No es que yo quiera insinuar que ambos vayan juntos de la mano, pero de alguna manera la desaparición del primero ha puesto en primer plano al segundo. Mira que ponerse de nombre este virus… a veces creo que digerimos mal las informaciones que leemos sobre este planeta raruno. Empezaré el periplo de vuestra búsqueda a ver si os encuentro por este mundo absurdo. Así que me veo obligado a adquirir corporeidad para pasar desapercibido. Mimetizarse con el ambiente es la mejor opción para sobrevivir, pero en este lugar la gente está especialmente crispada y en cuanto se acerca un perro a preguntarles si conocen a Coronavirus, salen escopetados.
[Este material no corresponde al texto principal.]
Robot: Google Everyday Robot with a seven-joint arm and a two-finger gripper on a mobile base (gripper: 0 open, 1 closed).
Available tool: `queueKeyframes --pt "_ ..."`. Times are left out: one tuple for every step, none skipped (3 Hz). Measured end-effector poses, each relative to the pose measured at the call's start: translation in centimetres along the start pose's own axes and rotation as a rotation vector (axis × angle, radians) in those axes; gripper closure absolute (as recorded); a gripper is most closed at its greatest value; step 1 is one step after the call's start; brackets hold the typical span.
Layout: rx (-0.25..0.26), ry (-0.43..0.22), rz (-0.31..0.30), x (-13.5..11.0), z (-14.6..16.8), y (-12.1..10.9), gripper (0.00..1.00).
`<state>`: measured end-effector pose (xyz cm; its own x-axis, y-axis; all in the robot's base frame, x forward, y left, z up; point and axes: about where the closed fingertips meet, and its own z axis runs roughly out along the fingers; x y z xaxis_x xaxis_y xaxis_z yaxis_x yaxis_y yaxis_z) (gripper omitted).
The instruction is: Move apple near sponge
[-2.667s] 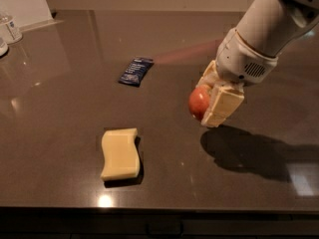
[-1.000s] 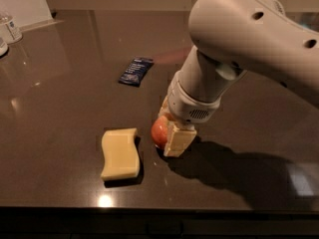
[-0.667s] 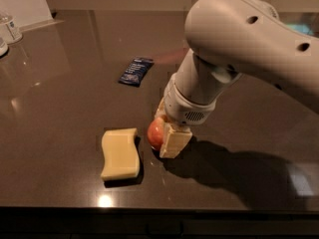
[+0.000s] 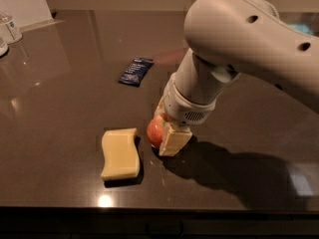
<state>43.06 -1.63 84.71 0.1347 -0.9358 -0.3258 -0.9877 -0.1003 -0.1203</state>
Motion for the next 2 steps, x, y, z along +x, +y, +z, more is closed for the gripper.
queueKeyframes --pt "0.001 0.001 -0.002 -0.09 -0.05 0.04 0.00" --pt "0.001 0.001 -0.002 -0.09 -0.05 0.04 0.00"
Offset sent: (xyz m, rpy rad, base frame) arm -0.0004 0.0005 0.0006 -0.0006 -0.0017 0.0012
Igual también debería haberme encarnado en una cantante guapa y famosa, porque en cuanto me acerco a preguntarles meneando el rabito amablemente, con intenciones honestas, en absoluto invasoras y para nada colonizadoras, salen disparados en dirección contraria gimoteando a velocidades galácticas, murmurando entrecortada y profundamente aterrorizados algo así como: «nosemeacercemantegaelmetrodedistanciadeseguridadpordiosss».
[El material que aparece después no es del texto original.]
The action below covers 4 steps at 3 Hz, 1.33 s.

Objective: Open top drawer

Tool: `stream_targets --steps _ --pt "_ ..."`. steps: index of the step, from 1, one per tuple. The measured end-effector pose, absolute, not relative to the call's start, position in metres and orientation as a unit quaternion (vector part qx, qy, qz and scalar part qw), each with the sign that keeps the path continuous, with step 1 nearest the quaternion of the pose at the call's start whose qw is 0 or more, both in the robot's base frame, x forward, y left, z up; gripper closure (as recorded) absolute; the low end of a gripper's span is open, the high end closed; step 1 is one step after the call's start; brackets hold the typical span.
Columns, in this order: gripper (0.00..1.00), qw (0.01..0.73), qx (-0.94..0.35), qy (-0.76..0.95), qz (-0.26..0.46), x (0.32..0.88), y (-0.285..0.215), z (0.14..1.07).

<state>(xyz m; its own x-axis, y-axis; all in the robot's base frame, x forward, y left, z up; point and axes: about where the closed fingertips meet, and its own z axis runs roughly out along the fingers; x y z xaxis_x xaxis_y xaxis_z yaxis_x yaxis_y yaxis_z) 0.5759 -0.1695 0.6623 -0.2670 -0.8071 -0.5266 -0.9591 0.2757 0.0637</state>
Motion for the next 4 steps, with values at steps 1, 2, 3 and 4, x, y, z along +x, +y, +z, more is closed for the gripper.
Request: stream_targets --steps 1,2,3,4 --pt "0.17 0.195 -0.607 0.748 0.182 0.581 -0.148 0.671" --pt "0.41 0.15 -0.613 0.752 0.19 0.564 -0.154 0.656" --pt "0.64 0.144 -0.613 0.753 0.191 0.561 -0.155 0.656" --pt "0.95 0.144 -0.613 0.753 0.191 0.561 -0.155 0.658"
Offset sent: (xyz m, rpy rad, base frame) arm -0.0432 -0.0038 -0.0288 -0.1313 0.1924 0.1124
Así que no me ha quedado otra que hacer un rápido barrido sobre las noticias del dichoso homónimo. Lo que he visto me ha puesto los pelos de punta, es para poner la nave en vertical y salir pitando. Pero no puedo dejar atrás a mis congéneres, principalmente porque son los que manejan el asunto. Creo que se me está pegando el virus solidario que anda suelto por esta ciudad y no cejaré hasta conseguir atraparlos y llevármelos de vuelta antes de que terminen cargándose este sistema solar. Parece ser que Gurb se ha mimetizado para bien y anda de juerga por estos barrios, aunque bien podría estar pasando la cuarentena en casa de algunos amigos. Más me preocupa Coronavirus, tan pequeñito él y tan puñetero. Me temo que si no lo encuentro a tiempo acabará con muchos de estos hombrecillos, porque parece estar empeñado en mantener a raya por las malas a la población terráquea.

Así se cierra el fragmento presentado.